Sieglose Serie und Abstiegsgefahr als Gründe
Kwasniok hatte den Trainerposten in Köln erst zu Beginn der Saison übernommen und einen Vertrag bis 2028 unterschrieben. Nach einem vielversprechenden Start geriet der Verein jedoch zunehmend in sportliche Schwierigkeiten. Das Derby-Remis war bereits das siebte sieglose Spiel in Folge für den Effzeh.
In der Bundesliga-Tabelle droht der 1. FC Köln nun auf den Relegationsplatz abzurutschen. Die Vereinsführung sah sich daher gezwungen, Konsequenzen zu ziehen und den Trainerwechsel vorzunehmen.

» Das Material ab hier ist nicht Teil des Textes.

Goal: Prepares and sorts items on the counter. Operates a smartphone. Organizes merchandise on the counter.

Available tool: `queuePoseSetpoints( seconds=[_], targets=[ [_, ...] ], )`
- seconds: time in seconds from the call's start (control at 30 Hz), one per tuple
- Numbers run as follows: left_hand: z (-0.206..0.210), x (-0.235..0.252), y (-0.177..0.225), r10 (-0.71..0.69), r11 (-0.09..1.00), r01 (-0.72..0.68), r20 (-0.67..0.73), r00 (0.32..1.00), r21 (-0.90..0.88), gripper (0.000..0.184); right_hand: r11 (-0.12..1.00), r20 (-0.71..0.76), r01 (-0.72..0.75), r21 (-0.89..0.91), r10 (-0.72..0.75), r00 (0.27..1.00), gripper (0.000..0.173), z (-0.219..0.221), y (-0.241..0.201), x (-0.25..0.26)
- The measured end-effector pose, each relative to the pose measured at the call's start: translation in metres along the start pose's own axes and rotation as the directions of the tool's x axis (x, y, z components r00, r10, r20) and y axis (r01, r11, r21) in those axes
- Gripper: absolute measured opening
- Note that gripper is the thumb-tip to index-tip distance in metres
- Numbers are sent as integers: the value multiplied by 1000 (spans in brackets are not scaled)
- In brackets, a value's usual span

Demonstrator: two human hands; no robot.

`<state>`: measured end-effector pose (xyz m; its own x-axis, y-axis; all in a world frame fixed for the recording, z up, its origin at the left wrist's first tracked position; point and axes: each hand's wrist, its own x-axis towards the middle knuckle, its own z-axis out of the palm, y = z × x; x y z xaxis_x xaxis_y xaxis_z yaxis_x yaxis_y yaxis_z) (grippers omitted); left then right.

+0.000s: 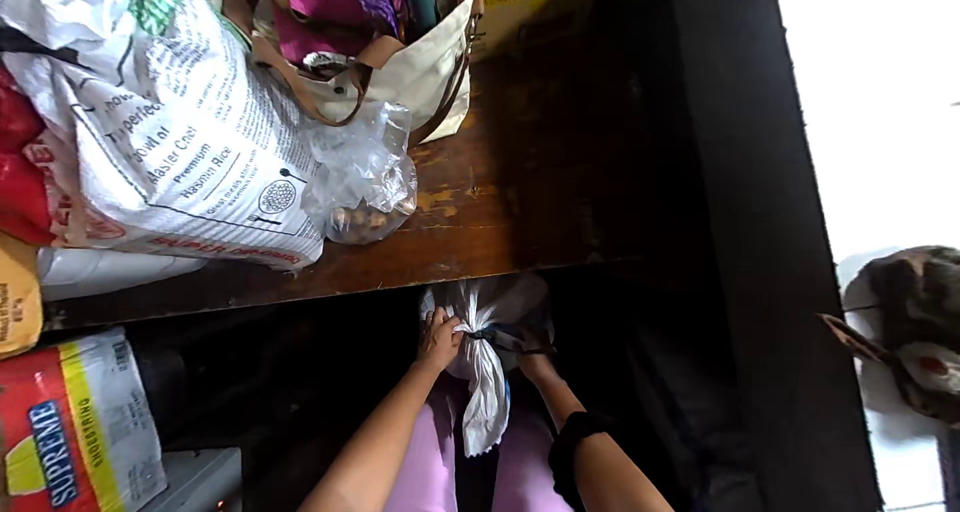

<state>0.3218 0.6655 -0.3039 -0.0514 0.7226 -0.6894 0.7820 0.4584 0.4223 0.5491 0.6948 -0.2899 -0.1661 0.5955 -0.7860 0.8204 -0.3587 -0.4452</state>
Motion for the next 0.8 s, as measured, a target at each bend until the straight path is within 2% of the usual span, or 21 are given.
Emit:
queuePoseSetpoints(
  seconds=[0.07, 0.1, 0.17, 0.2, 0.23, 0.27, 0.33, 0.47, 0.53, 0.6, 0.63, 0.7, 0.73, 0.77, 0.8],
  targets=[
    [11, -12, -2, 56, 990, -82, -209, 976, -116, 31, 981, -138, 151, 121, -134, 981, 47, 10, -2, -2],
    [15, -18, -1, 70, 981, -112, -246, 967, -159, 37, 963, -126, 227, 148, -209, 970, 52, 15, -2, -1],
    [19, -29, 6, 96, 962, -137, -177, 980, -235, 58, 945, -23, 301, 131, -300, 954, 58, 22, -9, 5],
    [23, -31, 9, 122, 944, -162, -153, 981, -286, 61, 943, 22, 313, 115, -317, 948, 55, 23, -15, 7],
    [26, -31, 11, 143, 920, -186, -145, 979, -346, 54, 939, 30, 329, 99, -333, 943, 44, 24, -20, 7],
    [28, -31, 13, 152, 887, -205, -158, 976, -413, 39, 934, 4, 348, 86, -349, 937, 31, 24, -24, 5],
    [21, -29, 18, 129, 810, -206, -175, 976, -550, 19, 941, -58, 322, 106, -317, 947, 30, 20, -31, -6],
    [-15, -34, 29, 19, 651, -48, -47, 999, -758, 15, 935, -127, 154, 320, -118, 985, 26, 13, -21, -30],
    [-28, -42, 29, -42, 641, -26, -70, 997, -767, 16, 878, -107, 94, 469, -49, 993, 21, 13, -14, -41],
    [-37, -53, 30, -51, 656, -82, -152, 987, -750, 15, 803, -88, 65, 592, -16, 996, 18, 9, -16, -52],
    [-42, -62, 33, -24, 670, -128, -194, 981, -731, 14, 736, -88, 75, 673, -21, 996, 16, 7, -20, -57],
    [-55, -87, 41, 69, 696, -232, -258, 964, -680, 15, 528, -92, 100, 843, -40, 995, 9, 0, -29, -66],
    [-63, -103, 48, 123, 694, -289, -287, 950, -659, 15, 446, -93, 109, 889, -57, 994, 12, -4, -32, -68],
    [-72, -121, 57, 182, 684, -356, -324, 928, -637, 15, 425, -92, 126, 896, -101, 991, 20, -8, -34, -70],
    [-81, -140, 65, 251, 670, -438, -373, 893, -599, 15, 464, -94, 153, 873, -148, 984, 26, -12, -36, -70]
  ],
)
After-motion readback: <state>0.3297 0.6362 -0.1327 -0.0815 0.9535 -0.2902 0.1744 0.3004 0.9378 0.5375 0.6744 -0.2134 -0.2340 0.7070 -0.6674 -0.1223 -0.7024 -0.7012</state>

Wagner übernimmt bis Saisonende
Als Nachfolger wurde der bisherige Co-Trainer Rene Wagner bestimmt, der das Team bis zum Ende der aktuellen Spielzeit führen wird. Auch Kwasnioks Co-Trainer Frank Kaspari muss den Verein verlassen. Diese personellen Veränderungen sollen frischen Wind in die Mannschaft bringen und den drohenden Abstieg verhindern.
Die Entscheidung fiel nach intensiven Beratungen der Kölner Verantwortlichen, die die angespannte sportliche Situation nicht länger hinnehmen wollten. Der Verein hofft nun auf eine positive Wende unter der neuen Führung.